↓↓↓

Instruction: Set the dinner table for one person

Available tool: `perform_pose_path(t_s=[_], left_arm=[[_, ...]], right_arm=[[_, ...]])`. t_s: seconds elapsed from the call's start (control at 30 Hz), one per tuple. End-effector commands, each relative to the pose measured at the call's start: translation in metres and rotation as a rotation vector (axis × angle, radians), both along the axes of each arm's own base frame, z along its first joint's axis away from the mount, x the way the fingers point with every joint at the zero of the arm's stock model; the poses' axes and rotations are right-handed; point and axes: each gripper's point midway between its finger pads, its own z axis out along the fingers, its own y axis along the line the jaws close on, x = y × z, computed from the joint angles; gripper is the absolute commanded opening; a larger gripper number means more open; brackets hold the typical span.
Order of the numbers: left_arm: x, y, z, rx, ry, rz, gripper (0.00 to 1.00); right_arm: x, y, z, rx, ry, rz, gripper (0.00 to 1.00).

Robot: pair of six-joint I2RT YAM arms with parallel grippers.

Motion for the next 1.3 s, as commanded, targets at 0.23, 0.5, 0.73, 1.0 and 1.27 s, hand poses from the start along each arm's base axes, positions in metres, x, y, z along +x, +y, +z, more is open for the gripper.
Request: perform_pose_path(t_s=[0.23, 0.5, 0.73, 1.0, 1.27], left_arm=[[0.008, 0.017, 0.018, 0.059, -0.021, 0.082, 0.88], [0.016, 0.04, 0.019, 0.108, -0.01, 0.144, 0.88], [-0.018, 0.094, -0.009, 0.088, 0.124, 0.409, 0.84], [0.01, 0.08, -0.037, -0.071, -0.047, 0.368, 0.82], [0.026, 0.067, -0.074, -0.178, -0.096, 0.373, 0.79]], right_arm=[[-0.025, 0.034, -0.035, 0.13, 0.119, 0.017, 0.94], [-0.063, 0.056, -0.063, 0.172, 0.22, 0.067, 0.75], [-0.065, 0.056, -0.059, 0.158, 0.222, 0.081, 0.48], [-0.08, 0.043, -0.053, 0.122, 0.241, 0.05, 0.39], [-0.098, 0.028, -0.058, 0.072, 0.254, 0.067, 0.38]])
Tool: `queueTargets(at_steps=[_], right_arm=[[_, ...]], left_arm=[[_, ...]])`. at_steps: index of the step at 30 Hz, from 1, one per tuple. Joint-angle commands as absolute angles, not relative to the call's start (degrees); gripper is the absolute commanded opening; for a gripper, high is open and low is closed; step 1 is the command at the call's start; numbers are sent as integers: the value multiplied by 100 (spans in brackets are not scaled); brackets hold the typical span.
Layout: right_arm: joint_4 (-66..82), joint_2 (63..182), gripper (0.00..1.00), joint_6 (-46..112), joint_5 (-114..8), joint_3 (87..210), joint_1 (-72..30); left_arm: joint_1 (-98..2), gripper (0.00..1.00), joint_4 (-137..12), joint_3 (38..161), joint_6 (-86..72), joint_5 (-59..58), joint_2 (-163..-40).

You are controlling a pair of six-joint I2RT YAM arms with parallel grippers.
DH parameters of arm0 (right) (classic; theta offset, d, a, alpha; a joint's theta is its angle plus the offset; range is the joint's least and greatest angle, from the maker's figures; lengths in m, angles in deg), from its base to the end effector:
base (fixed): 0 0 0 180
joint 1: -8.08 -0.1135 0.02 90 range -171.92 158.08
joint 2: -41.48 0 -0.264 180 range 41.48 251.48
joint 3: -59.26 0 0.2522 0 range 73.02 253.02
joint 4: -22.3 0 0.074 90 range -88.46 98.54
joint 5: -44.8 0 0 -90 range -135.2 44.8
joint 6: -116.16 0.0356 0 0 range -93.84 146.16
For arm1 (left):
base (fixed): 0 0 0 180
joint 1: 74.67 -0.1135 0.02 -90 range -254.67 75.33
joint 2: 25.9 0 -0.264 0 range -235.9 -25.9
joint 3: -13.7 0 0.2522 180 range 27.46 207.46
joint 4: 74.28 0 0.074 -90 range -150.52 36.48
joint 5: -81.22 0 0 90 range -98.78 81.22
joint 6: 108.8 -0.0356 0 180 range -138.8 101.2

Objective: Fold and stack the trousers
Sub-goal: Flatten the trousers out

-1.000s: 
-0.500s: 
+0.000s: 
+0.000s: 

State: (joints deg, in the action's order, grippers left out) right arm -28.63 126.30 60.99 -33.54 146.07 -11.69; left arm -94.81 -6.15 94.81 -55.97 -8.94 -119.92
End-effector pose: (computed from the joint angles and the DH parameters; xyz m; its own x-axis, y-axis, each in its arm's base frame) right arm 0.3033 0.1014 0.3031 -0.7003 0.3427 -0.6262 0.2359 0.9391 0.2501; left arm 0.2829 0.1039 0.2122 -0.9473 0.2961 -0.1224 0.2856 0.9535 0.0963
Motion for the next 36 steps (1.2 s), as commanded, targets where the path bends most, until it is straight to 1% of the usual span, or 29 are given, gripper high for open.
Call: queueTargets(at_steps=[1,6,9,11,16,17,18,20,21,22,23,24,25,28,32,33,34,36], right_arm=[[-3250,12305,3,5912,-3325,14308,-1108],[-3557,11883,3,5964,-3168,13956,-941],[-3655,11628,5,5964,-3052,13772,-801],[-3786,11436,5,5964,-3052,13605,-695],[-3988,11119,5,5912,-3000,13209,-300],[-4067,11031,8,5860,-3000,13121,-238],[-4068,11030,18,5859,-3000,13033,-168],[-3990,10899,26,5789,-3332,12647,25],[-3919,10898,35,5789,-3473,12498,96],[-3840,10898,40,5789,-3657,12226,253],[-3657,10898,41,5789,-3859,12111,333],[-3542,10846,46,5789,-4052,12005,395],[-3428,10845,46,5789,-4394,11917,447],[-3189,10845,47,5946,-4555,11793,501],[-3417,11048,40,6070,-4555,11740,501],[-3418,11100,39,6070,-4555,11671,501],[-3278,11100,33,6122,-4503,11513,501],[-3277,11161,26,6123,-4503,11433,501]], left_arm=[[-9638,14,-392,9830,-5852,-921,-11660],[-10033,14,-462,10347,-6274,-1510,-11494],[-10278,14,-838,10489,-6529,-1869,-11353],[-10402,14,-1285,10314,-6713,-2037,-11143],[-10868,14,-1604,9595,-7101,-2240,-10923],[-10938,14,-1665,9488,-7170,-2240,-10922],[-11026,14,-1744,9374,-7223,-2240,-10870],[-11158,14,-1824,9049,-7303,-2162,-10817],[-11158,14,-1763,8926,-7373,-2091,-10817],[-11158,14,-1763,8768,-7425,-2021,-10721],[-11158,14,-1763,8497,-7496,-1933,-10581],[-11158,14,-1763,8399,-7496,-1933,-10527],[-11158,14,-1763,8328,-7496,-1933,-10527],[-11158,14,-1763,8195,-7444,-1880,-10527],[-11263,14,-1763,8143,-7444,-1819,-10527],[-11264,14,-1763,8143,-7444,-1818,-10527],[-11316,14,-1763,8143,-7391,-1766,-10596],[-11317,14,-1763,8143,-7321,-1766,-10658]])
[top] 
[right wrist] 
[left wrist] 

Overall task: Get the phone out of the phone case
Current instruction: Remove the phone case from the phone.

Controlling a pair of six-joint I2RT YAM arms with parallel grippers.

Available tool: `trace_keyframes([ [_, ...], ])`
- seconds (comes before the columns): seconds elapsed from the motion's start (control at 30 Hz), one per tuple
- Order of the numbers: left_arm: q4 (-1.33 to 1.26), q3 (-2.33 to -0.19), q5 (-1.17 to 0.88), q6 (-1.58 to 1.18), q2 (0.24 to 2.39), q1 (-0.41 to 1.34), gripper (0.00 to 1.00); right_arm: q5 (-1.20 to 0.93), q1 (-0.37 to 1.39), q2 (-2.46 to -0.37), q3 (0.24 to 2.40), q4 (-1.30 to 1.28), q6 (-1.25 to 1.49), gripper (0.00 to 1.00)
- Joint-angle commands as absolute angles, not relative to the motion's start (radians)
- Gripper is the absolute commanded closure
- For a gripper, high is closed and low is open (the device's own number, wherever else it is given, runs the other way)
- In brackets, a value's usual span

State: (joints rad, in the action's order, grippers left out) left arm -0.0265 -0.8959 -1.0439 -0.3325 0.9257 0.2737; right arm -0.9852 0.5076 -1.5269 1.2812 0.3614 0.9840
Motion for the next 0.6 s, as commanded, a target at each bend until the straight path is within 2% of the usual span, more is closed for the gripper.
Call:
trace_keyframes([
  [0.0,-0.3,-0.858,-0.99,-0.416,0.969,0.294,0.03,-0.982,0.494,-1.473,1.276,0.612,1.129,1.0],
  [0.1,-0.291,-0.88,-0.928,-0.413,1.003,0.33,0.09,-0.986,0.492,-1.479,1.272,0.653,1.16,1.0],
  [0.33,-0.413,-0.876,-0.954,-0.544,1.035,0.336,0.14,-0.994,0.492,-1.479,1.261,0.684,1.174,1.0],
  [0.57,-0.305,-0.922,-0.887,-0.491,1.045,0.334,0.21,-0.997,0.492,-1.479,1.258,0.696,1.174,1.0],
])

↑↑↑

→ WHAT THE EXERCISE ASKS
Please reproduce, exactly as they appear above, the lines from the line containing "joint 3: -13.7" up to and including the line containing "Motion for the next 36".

→ RESULT OF THE EXERCISE
joint 3: -13.7 0 0.2522 180 range 27.46 207.46
joint 4: 74.28 0 0.074 -90 range -150.52 36.48
joint 5: -81.22 0 0 90 range -98.78 81.22
joint 6: 108.8 -0.0356 0 180 range -138.8 101.2

Objective: Fold and stack the trousers
Sub-goal: Flatten the trousers out

-1.000s: 
-0.500s: 
+0.000s: 
+0.000s: 

State: (joints deg, in the action's order, grippers left out) right arm -28.63 126.30 60.99 -33.54 146.07 -11.69; left arm -94.81 -6.15 94.81 -55.97 -8.94 -119.92
End-effector pose: (computed from the joint angles and the DH parameters; xyz m; its own x-axis, y-axis, each in its arm's base frame) right arm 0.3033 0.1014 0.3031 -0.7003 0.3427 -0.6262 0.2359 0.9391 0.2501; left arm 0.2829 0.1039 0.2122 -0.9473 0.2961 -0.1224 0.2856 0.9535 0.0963
Motion for the next 36 steps (1.2 s), as commanded, targets where the path bends most, until it is straight to 1% of the usual span, or 29 are given, gripper high for open.

This brings the exercise to completion.